ジュンさんから絡むことは絶対ない。ぼくらもムッとすることはあるけれど、しょうがないなぁ、あのバカで済ませてしまう。ジュンさんは許せないのだ。とくに最近は許せないのだ。どういう回路でとくに許せなくなったかは、人のことだから分からないが気持ちは分かるような気がする。ひどすぎるもの。戦後民主主義の弊害と言おうか、この頃は誰でも何でもしゃべる。その裏には何をしゃべっても、どんな間抜けなことをしゃべっても、普通の人なら怒らないし、ましてや暴力なんて振るうはずがないという前提が、意識するとしないとに関わらずあるということだ。まわりの人達の是非も何を言ったかではなく、何をやったかに関してのみ論じられる。なにもぼくは暴力を肯定するわけではないが、本質は何処にあるのかをもう少し考えてほしいと思っているのだ。いまの若い奴というフレーズは太古の昔からあるそうだが、敢えて言わせていただくが、いまの若い奴は本当に良くない。色々な意味で良くないと思っているが、リスクのないところでの勝手な振舞い、無意識に裏を見越した行動は本当に良くない。ジュンさんの許せないと思う気持ちを察すると、ぼくはそのへんのことかなと思う。実際、ジュンさんのその他のトラブルも同じ根から発していると思う。とはいうものの、ジュンさんはこれからの富良野にとって、あらゆる意味で重要な人なのだからもう少し注意してほしい、とも思う。
しかし、ジュンさんのこういう人柄からか後輩の信頼度はとくに高い。青年会議所の若い人からへそ祭りを盛り上げようと、富良野神社に眠っている、女みこしを担ごうという話が持ち上がった。この手の話はすぐ盛り上がるのだが、なかなか具体的に煮詰まっていかないものだ。この時もそうだった。ジュンさんがJCの理事長経験者だということもあって、「女みこしを担がせる会」の会長にと頼まれ、引き受けるとたちまち形になった。 ジュンさんがやるのなら、俺もやるという人が沢山いるからだ。もちろんぼくもその一人なのだが。女みこしは、今やへそ祭りには欠かせないものになっている。

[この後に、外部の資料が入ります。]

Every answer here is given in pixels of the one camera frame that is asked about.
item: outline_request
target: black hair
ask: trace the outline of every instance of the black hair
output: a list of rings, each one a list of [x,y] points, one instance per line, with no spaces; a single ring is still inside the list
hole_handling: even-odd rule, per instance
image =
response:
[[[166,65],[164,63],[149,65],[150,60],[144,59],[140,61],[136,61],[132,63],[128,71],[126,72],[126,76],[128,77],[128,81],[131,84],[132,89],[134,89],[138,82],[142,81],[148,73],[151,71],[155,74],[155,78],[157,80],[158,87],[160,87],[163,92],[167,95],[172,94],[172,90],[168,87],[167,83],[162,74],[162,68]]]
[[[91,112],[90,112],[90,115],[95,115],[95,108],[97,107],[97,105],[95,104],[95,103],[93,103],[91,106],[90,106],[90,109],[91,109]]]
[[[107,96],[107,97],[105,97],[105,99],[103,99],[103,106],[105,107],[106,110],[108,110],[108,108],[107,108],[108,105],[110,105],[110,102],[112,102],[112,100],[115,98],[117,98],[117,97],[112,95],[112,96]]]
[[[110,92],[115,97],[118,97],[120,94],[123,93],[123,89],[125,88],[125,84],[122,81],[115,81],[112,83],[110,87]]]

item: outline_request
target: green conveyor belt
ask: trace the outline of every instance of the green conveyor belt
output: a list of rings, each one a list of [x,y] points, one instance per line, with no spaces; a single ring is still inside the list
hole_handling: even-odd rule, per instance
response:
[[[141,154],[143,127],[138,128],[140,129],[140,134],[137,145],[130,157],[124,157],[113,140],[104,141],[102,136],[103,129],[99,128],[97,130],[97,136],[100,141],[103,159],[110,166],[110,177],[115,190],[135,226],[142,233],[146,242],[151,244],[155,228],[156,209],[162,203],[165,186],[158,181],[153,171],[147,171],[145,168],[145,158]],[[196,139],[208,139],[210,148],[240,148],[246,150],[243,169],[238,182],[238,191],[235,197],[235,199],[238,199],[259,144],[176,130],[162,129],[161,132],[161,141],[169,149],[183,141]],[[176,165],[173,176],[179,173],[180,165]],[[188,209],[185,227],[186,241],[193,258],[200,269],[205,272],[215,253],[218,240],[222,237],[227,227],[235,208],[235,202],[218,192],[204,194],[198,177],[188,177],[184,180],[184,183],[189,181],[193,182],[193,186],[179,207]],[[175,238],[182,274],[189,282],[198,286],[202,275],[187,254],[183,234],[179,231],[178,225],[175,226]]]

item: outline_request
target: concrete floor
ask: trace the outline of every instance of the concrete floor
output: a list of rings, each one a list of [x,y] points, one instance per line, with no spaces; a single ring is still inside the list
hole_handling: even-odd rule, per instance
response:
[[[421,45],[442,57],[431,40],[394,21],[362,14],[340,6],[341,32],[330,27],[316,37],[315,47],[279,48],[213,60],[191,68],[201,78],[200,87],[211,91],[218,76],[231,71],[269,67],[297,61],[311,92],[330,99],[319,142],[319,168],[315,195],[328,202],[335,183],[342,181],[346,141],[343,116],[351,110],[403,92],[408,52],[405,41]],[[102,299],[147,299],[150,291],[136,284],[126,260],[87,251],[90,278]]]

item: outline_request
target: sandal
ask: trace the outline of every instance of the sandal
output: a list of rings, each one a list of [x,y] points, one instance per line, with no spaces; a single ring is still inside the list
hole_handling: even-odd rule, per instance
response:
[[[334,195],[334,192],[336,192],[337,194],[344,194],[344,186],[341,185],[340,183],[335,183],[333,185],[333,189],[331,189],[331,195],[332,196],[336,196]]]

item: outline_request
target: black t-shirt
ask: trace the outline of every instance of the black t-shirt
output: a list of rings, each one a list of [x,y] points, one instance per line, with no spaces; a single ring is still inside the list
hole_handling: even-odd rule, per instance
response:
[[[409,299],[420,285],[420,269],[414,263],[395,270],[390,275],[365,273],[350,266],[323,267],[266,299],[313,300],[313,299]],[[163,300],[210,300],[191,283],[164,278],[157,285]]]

ジュンさんと会ったのも青年会議所だった。もっともぼくと同じ大学、東京経済大学の先輩という関係で以前から名前だけは知っていた。しかし、年も離れているしどんな人かは全く分からなかった。初めて会ったときのジュンさんは坊主頭で、ゲタを履き、真っ青のワイシャツに水玉のネクタイという吹き出しもののイデタチだったが、爽やかな好青年、ただいま売り出し中っていう感じだった。ジュンさんは真面目は真面目なんだけれど、基本的には粋の人だと思う。俗っぽく言うと、芸人なのだ。ぼくらのやる会にはなくてはならない人で、ジュンさんがいないと始まらない。
もうだいぶ前のことになるが、富良野におすぎとピーコさんが来たことがある。ピーコさんが松茸を持ってきてくれたので、当日のメニューは松茸鍋と決めた。いつものメンバーが集まった。会が頂点にさしかかったとき、おすぎとピーコさんがパフォーマンスを始め大喝采を浴びた。そこに負けじとジュンさんのパフォーマンス、振りを付けながらの即興詩。これにはおすぎとピーコさんも大受け。あの時の凄さは一生忘れない。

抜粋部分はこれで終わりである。